WHAT NEEDS TO BE DONE> The records below must be retyped exactly.

ENTRIES SHOWN>
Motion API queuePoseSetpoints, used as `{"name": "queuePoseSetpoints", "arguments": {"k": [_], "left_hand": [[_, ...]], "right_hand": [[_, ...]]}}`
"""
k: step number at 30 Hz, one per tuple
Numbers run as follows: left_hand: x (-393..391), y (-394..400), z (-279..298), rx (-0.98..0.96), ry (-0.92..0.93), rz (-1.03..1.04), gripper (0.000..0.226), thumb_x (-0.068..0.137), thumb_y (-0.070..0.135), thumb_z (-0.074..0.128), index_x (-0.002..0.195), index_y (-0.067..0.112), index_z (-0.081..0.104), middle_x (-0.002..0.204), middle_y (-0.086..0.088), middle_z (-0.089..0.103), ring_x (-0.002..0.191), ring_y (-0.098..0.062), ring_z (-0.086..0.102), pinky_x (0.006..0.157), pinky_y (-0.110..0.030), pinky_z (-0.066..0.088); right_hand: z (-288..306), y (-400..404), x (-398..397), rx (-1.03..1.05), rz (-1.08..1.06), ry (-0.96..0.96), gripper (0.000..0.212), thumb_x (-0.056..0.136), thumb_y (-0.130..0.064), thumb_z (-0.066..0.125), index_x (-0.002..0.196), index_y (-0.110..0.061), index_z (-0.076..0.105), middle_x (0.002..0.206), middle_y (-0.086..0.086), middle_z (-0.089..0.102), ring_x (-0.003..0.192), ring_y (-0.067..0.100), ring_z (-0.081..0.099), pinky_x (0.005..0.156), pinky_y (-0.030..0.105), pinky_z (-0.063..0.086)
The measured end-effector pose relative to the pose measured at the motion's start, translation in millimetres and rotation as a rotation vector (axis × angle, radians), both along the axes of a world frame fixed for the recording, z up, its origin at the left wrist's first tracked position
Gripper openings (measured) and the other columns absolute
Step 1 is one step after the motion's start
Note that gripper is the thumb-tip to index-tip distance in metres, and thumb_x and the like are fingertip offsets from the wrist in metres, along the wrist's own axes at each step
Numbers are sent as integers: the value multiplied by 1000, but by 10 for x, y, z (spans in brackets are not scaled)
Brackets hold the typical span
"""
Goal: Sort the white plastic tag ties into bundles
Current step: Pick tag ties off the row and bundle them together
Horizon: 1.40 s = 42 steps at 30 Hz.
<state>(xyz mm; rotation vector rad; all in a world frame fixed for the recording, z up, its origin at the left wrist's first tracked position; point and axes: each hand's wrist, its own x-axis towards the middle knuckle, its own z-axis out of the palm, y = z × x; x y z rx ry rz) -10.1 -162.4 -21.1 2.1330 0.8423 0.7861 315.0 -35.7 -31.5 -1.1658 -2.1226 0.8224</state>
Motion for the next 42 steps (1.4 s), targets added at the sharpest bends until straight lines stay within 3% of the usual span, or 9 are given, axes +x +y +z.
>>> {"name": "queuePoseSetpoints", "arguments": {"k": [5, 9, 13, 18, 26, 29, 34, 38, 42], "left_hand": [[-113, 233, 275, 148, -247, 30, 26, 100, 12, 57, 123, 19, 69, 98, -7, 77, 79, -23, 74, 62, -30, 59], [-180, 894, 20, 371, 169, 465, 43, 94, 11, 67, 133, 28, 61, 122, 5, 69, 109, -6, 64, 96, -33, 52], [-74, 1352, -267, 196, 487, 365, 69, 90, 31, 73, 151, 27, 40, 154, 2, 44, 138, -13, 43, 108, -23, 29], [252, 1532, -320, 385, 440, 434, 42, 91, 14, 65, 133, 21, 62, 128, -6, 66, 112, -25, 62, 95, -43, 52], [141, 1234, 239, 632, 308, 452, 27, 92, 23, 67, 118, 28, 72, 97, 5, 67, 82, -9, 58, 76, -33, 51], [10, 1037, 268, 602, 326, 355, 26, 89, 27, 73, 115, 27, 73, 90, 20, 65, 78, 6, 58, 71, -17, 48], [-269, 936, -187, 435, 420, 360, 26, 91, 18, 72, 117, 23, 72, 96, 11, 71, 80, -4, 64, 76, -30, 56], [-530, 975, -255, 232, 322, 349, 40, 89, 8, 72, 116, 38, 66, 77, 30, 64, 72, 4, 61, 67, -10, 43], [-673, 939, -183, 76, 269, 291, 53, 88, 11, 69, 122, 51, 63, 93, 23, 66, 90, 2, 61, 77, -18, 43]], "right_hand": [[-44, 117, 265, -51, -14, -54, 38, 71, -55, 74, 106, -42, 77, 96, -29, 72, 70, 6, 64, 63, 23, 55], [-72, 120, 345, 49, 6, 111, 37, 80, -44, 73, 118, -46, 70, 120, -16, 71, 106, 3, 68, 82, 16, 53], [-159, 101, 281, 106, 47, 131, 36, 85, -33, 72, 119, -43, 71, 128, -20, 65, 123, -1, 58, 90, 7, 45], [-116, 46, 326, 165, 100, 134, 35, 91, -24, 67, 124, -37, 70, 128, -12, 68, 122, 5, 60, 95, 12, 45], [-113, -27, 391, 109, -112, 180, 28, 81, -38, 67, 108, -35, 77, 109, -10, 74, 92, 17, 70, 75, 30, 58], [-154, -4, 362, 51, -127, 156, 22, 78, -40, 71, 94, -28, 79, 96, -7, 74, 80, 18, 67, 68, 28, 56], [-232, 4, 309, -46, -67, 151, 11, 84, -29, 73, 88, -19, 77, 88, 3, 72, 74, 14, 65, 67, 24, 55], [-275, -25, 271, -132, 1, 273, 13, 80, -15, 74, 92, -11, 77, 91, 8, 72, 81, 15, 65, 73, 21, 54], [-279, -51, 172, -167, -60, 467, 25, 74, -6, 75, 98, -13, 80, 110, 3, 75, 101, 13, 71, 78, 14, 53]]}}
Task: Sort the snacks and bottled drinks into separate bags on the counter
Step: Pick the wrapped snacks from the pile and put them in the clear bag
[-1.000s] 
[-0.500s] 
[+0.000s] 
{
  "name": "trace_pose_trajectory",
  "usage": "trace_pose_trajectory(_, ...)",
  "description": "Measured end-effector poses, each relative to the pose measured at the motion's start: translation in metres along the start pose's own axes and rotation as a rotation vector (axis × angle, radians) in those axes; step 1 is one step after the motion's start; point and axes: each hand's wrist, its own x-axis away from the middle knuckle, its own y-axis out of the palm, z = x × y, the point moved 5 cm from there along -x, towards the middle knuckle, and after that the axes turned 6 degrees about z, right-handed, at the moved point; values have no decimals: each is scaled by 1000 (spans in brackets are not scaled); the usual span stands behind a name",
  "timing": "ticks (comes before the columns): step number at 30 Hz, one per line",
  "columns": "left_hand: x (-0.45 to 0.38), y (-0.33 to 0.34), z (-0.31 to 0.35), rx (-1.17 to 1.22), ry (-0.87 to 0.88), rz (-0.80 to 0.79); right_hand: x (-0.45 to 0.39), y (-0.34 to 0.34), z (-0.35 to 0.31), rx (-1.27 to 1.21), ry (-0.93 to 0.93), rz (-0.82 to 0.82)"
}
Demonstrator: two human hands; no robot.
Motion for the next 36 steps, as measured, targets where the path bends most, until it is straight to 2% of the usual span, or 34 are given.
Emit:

RESPONSE BOX>
Motion API queuePoseSetpoints, used as `{"name": "queuePoseSetpoints", "arguments": {"k": [_], "left_hand": [[_, ...]], "right_hand": [[_, ...]]}}`
"""
k: step number at 30 Hz, one per tuple
Numbers run as follows: left_hand: x (-393..391), y (-394..400), z (-279..298), rx (-0.98..0.96), ry (-0.92..0.93), rz (-1.03..1.04), gripper (0.000..0.226), thumb_x (-0.068..0.137), thumb_y (-0.070..0.135), thumb_z (-0.074..0.128), index_x (-0.002..0.195), index_y (-0.067..0.112), index_z (-0.081..0.104), middle_x (-0.002..0.204), middle_y (-0.086..0.088), middle_z (-0.089..0.103), ring_x (-0.002..0.191), ring_y (-0.098..0.062), ring_z (-0.086..0.102), pinky_x (0.006..0.157), pinky_y (-0.110..0.030), pinky_z (-0.066..0.088); right_hand: z (-288..306), y (-400..404), x (-398..397), rx (-1.03..1.05), rz (-1.08..1.06), ry (-0.96..0.96), gripper (0.000..0.212), thumb_x (-0.056..0.136), thumb_y (-0.130..0.064), thumb_z (-0.066..0.125), index_x (-0.002..0.196), index_y (-0.110..0.061), index_z (-0.076..0.105), middle_x (0.002..0.206), middle_y (-0.086..0.086), middle_z (-0.089..0.102), ring_x (-0.003..0.192), ring_y (-0.067..0.100), ring_z (-0.081..0.099), pinky_x (0.005..0.156), pinky_y (-0.030..0.105), pinky_z (-0.063..0.086)
The measured end-effector pose relative to the pose measured at the motion's start, translation in millimetres and rotation as a rotation vector (axis × angle, radians), both along the axes of a world frame fixed for the recording, z up, its origin at the left wrist's first tracked position
Gripper openings (measured) and the other columns absolute
Step 1 is one step after the motion's start
Note that gripper is the thumb-tip to index-tip distance in metres, and thumb_x and the like are fingertip offsets from the wrist in metres, along the wrist's own axes at each step
Numbers are sent as integers: the value multiplied by 1000, but by 10 for x, y, z (spans in brackets are not scaled)
Brackets hold the typical span
"""
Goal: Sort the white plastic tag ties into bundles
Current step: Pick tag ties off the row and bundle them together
Horizon: 1.40 s = 42 steps at 30 Hz.
<state>(xyz mm; rotation vector rad; all in a world frame fixed for the recording, z up, its origin at the left wrist's first tracked position; point and axes: each hand's wrist, its own x-axis towards the middle knuckle, its own z-axis out of the palm, y = z × x; x y z rx ry rz) -10.1 -162.4 -21.1 2.1330 0.8423 0.7861 315.0 -35.7 -31.5 -1.1658 -2.1226 0.8224</state>
Motion for the next 42 steps (1.4 s), targets added at the sharpest bends until straight lines stay within 3% of the usual span, or 9 are given, axes +x +y +z.
>>> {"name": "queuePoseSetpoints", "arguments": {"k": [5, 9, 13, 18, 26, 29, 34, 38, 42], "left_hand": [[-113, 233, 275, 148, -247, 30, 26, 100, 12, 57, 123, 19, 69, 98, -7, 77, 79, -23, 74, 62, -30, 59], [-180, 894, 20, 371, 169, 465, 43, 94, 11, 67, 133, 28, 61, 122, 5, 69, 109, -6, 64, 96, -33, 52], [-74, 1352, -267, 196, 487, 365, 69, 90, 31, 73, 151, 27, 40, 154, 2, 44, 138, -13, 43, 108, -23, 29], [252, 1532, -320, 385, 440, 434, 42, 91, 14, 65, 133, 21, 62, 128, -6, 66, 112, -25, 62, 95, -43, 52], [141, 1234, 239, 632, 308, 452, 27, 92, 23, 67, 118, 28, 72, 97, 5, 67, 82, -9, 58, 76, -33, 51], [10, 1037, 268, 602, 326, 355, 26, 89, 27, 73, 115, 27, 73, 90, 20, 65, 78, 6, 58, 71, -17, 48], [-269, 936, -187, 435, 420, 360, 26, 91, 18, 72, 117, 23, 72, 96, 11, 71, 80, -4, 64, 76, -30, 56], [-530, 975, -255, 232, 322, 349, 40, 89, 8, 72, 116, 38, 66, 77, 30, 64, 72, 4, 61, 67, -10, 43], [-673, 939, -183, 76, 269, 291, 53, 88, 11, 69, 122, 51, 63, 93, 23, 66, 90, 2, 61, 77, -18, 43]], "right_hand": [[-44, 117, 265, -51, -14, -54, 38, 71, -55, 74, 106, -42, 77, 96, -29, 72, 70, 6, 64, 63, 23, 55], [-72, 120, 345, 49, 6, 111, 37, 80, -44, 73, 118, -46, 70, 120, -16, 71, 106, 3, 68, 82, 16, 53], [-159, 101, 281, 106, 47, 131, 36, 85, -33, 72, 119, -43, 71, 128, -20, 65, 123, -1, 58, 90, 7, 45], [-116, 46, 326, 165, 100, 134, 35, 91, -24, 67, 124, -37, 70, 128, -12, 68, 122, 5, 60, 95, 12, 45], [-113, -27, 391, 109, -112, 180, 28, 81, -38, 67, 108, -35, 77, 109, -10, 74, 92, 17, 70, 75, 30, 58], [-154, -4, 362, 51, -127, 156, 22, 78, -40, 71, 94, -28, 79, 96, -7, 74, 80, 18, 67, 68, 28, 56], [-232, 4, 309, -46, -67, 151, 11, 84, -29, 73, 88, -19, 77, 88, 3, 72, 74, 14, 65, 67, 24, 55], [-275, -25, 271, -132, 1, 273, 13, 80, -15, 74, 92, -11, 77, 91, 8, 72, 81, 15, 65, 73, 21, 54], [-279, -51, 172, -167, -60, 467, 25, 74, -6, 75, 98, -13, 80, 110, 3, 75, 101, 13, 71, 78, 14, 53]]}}
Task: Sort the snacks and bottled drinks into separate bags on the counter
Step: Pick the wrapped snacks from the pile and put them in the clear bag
[-1.000s] 
[-0.500s] 
[+0.000s] 
{
  "name": "trace_pose_trajectory",
  "usage": "trace_pose_trajectory(_, ...)",
  "description": "Measured end-effector poses, each relative to the pose measured at the motion's start: translation in metres along the start pose's own axes and rotation as a rotation vector (axis × angle, radians) in those axes; step 1 is one step after the motion's start; point and axes: each hand's wrist, its own x-axis away from the middle knuckle, its own y-axis out of the palm, z = x × y, the point moved 5 cm from there along -x, towards the middle knuckle, and after that the axes turned 6 degrees about z, right-handed, at the moved point; values have no decimals: each is scaled by 1000 (spans in brackets are not scaled); the usual span stands behind a name",
  "timing": "ticks (comes before the columns): step number at 30 Hz, one per line",
  "columns": "left_hand: x (-0.45 to 0.38), y (-0.33 to 0.34), z (-0.31 to 0.35), rx (-1.17 to 1.22), ry (-0.87 to 0.88), rz (-0.80 to 0.79); right_hand: x (-0.45 to 0.39), y (-0.34 to 0.34), z (-0.35 to 0.31), rx (-1.27 to 1.21), ry (-0.93 to 0.93), rz (-0.82 to 0.82)"
}
Demonstrator: two human hands; no robot.
Motion for the next 36 steps, as measured, targets where the path bends most, until it is straight to 2% of the usual span, or 34 are given.
Emit:

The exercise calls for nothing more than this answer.